The ROS-generating and antioxidant systems in the liver of rats treated with prednisolone and vitamin D(3)
I. O. Shymanskyy, A. V. Khomenko, O. O. Lisakovska,
D. O. Labudzynskyi, L. I. Apukhovska, M. M. Veliky
Palladin Institute of Biochemistry, National Academy of Sciences of Ukraine, Kyiv;
e-mail: ishymansk@inbox.ru
The mechanisms of glucocorticoid-induced disturbances of liver function is currently not fully clarified. Vitamin D3 was previously shown to play an important role in the regulation of impaired oxidative metabolism and detoxification function of the liver associated with the effects of hepatotoxic compounds. The study was undertaken to define the intensity of oxidative metabolism in the rat liver and survival of hepatocytes after prolonged prednisolone administration and to assess whether vitamin D3 is capable to counter glucocorticoid-induced changes.
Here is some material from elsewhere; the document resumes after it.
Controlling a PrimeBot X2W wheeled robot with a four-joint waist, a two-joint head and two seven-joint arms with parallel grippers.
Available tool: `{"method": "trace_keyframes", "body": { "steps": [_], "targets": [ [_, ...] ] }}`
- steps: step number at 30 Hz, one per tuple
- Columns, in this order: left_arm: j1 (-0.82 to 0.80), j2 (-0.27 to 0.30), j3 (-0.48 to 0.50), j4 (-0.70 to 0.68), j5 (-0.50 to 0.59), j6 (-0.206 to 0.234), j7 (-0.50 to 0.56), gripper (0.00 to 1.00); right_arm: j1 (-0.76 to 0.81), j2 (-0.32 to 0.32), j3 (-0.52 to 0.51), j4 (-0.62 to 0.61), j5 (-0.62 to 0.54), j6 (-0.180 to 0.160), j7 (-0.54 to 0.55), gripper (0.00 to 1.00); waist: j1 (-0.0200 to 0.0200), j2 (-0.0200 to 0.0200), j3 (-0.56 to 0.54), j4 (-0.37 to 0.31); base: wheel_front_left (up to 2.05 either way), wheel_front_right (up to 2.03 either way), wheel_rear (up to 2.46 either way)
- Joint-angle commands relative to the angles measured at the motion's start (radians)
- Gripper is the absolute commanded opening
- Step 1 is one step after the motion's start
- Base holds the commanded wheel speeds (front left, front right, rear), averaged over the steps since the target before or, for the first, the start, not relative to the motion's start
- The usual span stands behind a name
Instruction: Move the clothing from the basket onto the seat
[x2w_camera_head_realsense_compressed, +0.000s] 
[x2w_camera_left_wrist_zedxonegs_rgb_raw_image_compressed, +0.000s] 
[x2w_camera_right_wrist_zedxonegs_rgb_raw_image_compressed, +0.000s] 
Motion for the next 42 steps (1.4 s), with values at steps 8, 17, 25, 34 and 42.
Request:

It has been shown that prednisolone (0.5 mg per animal for 30 days) leads to 1.6-fold increase in the percentage of necrotic cells among isolated hepatocytes as compared with the control. The glucocorticoid-induced impairment of hepatocellular function was accompanied by enhanced generation of reactive oxygen species (ROS), accumulation of TBA-active products and carbonylated proteins but reduced levels of free SH-groups of low molecular weight compounds. It was demonstrated a decrease in the activities of key enzymes of antioxidant system (SOD, catalase, glutathione peroxidase), whereas the activities of pro-oxidant enzymes NAD(P)H-quinone oxidoreductase and semicarbazide-sensitive amine oxidase were shown to be increased. Vitamin D3 (and to greater extent in combination with α-tocopherol) administration (100 IU) on the background of glucocorticoid therapy caused normalizing effects on the level of ROS formation, oxidative modification of biomolecules and activity of antioxidant enzymes resulting in better survival of hepatocytes. These data suggest a potential role of vitamin D3 in the regulation of oxidative metabolism alterations related to hepatotoxic action of glucocorticoids.